JOHANNESBURG — To date, South Africa has thankfully avoided going down the same economic disastrous route of its northern neighbour Zimbabwe. Bob Mugabe and his Zanu-PF have a stranglehold on that country and its economy, which has literally halved in size in recent years. If there ever was an advert against nationalisation, Zimbabwe would be it. Now, its national airline is coming under pressure as Air Zimbabwe is forced to cut a third of its workforce to try to avoid bankruptcy. The staff numbers being cut are relatively small, only 200 people. But considering that Zimbabwe is more geographically centrally placed than South Africa, its airline should theoretically be a major challenger to the likes of Ethiopian. It’s a stark reminder of how tough the airline business is and how better management or even privatisation are desperately needed in the more southern tip of Africa. – Gareth van Zyl
(Bloomberg) — Air Zimbabwe is firing more than a third of its workforce to prevent the state-owned airline from going bankrupt.

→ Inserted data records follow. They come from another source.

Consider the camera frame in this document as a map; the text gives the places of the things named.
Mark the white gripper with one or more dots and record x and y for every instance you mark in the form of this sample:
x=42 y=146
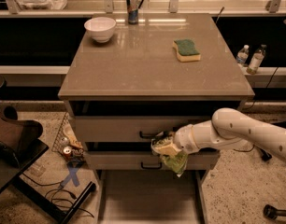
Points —
x=183 y=138

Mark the green jalapeno chip bag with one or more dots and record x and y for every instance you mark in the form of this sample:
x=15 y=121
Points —
x=177 y=163

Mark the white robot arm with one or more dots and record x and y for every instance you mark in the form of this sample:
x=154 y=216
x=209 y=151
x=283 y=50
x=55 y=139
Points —
x=227 y=129

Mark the open bottom drawer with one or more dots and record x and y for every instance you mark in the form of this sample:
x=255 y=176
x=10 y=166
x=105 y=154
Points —
x=152 y=197

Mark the grey drawer cabinet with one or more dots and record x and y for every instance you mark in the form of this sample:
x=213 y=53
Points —
x=137 y=73

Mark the middle grey drawer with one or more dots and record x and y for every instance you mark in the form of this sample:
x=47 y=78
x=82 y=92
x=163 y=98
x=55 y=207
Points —
x=137 y=160

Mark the grey drawer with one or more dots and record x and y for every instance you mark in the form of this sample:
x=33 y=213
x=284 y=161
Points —
x=127 y=129
x=137 y=160

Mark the top grey drawer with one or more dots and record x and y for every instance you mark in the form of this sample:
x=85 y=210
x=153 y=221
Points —
x=127 y=129

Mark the yellow green sponge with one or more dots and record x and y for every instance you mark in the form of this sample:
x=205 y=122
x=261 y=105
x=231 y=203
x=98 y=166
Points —
x=186 y=51

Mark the black stand leg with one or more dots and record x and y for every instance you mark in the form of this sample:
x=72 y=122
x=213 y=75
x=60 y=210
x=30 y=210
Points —
x=264 y=155

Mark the blue tape cross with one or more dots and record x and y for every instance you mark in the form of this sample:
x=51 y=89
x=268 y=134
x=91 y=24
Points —
x=72 y=176

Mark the red soda can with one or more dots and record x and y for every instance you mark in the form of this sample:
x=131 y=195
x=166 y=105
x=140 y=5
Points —
x=67 y=152

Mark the clear water bottle blue label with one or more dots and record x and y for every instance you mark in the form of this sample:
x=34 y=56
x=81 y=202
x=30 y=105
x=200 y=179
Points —
x=242 y=55

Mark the clear bottle yellowish label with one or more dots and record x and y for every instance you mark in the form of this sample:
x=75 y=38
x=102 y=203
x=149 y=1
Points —
x=256 y=60

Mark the black table leg bar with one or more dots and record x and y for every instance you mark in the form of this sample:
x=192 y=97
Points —
x=62 y=217

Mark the white ceramic bowl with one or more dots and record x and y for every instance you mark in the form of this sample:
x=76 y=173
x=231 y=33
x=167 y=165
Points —
x=100 y=29

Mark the black chair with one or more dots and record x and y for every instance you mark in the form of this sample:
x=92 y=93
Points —
x=20 y=146

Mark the wire basket with snacks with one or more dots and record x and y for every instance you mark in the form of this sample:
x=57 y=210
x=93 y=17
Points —
x=66 y=137

The airline has debts of about $330 million, Transport Minister Joram Gumbo said in June. The carrier was also banned from operating in the European Union in May on safety concerns even though it doesn’t currently fly there. As many as 200 jobs, or more than a third of its workforce, will be cut, a person familiar with the situation said, asking not to be named as the information hasn’t been made public.
“In light of the huge financial challenges which the company is faced with, a decision to compulsorily retrench employees with immediate effect has been made,” the airline said in a letter sent to affected employees and seen by Bloomberg. The job cuts are necessary to “contain operational costs and save the national airline’s viability as a going concern.”
The fortunes of the airline, founded as Central African Airways in 1946, have declined with the country’s economy halving in size since 2000 as unemployment and a shortage of cash cut consumer demand for products ranging from plane tickets to beer over the past few years. In addition to domestic flights, the airline, which used to operate routes to Europe and China, flies to South Africa and Zambia.
Employees affected were told they will receive 3 months pay as well as two weeks pay for every year worked.
Air Zimbabwe Chief Executive Officer Ripton Muzenda didn’t immediately answer calls to his mobile phone, while Gumbo’s phone was unreachable.